And this is, Ed Grabinowski helped us out with this one.
He does point out that like statistically, if you look at like the Wall Street Journal,
they'll talk about Europe and Russia and North America.
But those are just because they're traded publicly.
I'm sure that in Asia they still have some of the hot selling smaller tonics that just
aren't publicly listed like that.
Right.
At least not on the New York Stock Exchange.
No.
Who needs it?
So you said in 2020 it was worth $45 billion, right?
Yeah.
I saw predicted by 2031, less than a decade from now, it'll reach $108 billion.
Wow.
And 90% of that will go toward nerd focus.
That's my prediction.
We should talk about what's in these things, right?
Yeah.
First and foremost, Chuck, is sugar, sugar, sugar.
Yeah.
You're very sweet.
And that's probably why, like I like sugar, I like ice cream and desserts and things.
Yeah.
Just get a bag down from the counter and a spoon and then go.
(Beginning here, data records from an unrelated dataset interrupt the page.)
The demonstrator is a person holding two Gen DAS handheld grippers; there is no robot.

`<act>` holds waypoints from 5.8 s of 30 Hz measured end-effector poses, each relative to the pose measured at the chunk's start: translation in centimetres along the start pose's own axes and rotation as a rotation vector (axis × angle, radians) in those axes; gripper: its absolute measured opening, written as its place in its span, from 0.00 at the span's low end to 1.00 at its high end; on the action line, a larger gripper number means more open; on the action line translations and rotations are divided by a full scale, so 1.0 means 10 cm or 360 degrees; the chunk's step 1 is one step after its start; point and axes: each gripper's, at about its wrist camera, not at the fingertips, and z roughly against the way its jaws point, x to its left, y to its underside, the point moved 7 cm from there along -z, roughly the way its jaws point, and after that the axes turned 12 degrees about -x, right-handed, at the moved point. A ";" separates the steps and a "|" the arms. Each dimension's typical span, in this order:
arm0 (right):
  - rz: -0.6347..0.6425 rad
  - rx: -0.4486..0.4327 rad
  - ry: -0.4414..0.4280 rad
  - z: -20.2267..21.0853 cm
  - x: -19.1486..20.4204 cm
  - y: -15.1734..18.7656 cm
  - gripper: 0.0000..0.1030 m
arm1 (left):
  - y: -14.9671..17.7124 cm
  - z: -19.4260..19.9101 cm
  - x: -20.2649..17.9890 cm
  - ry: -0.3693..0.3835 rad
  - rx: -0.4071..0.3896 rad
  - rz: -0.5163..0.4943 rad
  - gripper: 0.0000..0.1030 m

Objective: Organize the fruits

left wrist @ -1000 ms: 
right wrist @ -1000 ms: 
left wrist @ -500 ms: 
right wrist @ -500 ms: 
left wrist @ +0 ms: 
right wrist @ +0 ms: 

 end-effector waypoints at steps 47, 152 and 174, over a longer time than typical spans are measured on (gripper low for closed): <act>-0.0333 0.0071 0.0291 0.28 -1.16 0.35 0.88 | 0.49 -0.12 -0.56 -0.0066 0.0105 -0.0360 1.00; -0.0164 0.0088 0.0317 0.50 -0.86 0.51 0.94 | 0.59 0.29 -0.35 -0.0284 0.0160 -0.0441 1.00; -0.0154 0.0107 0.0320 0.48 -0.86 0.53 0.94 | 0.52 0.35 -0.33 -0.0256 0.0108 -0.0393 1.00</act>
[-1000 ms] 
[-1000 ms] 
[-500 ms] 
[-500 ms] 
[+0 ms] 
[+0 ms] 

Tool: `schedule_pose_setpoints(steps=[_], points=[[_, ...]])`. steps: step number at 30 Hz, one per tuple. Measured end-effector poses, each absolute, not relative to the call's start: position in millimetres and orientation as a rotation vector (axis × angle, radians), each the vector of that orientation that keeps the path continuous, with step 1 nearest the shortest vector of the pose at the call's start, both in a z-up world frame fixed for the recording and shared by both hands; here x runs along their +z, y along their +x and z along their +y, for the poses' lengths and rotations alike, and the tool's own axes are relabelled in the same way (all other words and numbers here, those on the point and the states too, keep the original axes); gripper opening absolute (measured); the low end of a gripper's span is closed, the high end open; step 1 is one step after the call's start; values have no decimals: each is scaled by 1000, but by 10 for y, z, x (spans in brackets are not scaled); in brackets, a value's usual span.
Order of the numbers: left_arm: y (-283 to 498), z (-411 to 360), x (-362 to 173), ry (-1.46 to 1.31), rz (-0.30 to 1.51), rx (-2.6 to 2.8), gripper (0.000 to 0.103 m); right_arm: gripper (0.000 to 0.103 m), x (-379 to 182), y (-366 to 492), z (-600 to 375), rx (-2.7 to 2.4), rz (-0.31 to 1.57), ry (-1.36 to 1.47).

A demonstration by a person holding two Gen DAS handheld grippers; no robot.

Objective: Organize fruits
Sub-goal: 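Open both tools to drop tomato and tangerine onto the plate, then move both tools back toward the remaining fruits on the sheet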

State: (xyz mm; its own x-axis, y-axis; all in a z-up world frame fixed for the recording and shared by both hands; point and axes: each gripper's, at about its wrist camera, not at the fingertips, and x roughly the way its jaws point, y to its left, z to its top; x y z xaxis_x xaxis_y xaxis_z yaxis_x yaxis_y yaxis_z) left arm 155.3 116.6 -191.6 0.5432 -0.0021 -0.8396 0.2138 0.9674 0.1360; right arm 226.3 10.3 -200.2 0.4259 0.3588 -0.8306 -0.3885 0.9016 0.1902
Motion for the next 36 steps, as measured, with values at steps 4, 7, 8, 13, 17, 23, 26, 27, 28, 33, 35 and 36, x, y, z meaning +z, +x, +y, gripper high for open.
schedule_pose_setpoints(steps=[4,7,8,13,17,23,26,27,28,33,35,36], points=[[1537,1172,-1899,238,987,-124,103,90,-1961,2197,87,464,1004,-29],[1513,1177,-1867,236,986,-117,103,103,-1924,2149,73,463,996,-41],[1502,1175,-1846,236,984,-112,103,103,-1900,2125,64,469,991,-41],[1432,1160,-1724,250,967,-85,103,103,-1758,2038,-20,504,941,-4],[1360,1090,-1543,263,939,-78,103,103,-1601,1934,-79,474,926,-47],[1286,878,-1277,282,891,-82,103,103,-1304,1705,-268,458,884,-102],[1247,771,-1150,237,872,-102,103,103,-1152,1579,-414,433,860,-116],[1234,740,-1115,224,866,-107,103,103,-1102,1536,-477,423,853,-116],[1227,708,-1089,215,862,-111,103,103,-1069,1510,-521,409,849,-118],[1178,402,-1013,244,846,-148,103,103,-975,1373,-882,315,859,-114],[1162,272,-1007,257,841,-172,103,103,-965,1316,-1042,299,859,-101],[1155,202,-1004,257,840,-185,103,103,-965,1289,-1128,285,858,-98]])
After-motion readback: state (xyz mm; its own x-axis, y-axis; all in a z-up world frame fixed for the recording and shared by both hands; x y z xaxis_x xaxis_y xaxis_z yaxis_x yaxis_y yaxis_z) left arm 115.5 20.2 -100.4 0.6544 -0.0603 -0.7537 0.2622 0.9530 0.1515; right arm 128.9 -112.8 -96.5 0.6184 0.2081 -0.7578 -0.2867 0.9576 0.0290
I don't love sugary, really sugary drinks though, as evidenced by my lack of cola consumption.
I think that may be one of my biggest turnoffs out of the gate is just how sweet they are.
Yeah.
Man, you're really doing yourself a favor by avoiding that stuff.
I mean, I already have a weight problem.
Can you imagine if I drank like six or eight sodas a day?
I wouldn't be around.
That's the easiest way to drop a bunch of weight if that's what you're looking for is
dropping like putting soda.
And apparently also, I can't back this up with any study, but anecdotally speaking, zero
sugar or diet is just as bad if not worse somehow that we don't fully understand yet.
Yeah.
Emily used to be a diet coke fiend and totally gave it up probably, I don't know, six or
eight years ago.
Good for her.
It's a big difference in her life, you know?
Yeah.
I believe it.
So sugar wise, a 16 ounce energy drink has about 50 to 60 grams of sugar.
That's a lot.
That is a lot.
If you look at the same size, coke has about 39.
So this is upwards of 20 plus grams of sugar more than a coke.
Yeah.
So they're very sweet.
What's interesting is like the, I guess the taste of them.
Some of them, you're like, this is really sweet, but like Red Bull, for example, has
a ton of sugar in it, but that's not the thing that you notice.
That's not the chief part of like the taste or the mouth feel.
It's something different, but there's a ton of sugar in there.
And sugar, the reason why there's a lot of sugar in there is because carbohydrates like
sugar that are easily broken down do provide you energy.
That's one of the things that they do.
And so energy drinks have said, well, we'll just put a ton of sugar in here to start.
Yeah.
Honestly, Red Bull is the only one I've ever even tasted.
And as soon as they did, I was like, this is not for me.
So I've never even had any of the other ones.
The other ones can be really sweet and not like Red Bull at all.
Yeah.
Caffeine is the next huge ingredient.
Obviously, all of these are going to have at least 150 grams of caffeine, which sounds
like a lot and it is.
But I think, I mean, how much is like a large coffee has usually more than 300, right?
Not a large choc, a grande has 310.
Is grande the large or the medium?
It's the medium.
Okay.
Yeah.
There's tall grande and venti.
Oh, right, right.
It's the big one.
But yeah, so it's like, you know, of course coffee has a bunch in it, but a 16 ounce soda
has like 50 to 60 grams of it, right?
And some of these, you know, 160 is a good average from what I saw, 160 grams of caffeine
in like a 16 ounce, like one of those tall boy cans of an energy drink.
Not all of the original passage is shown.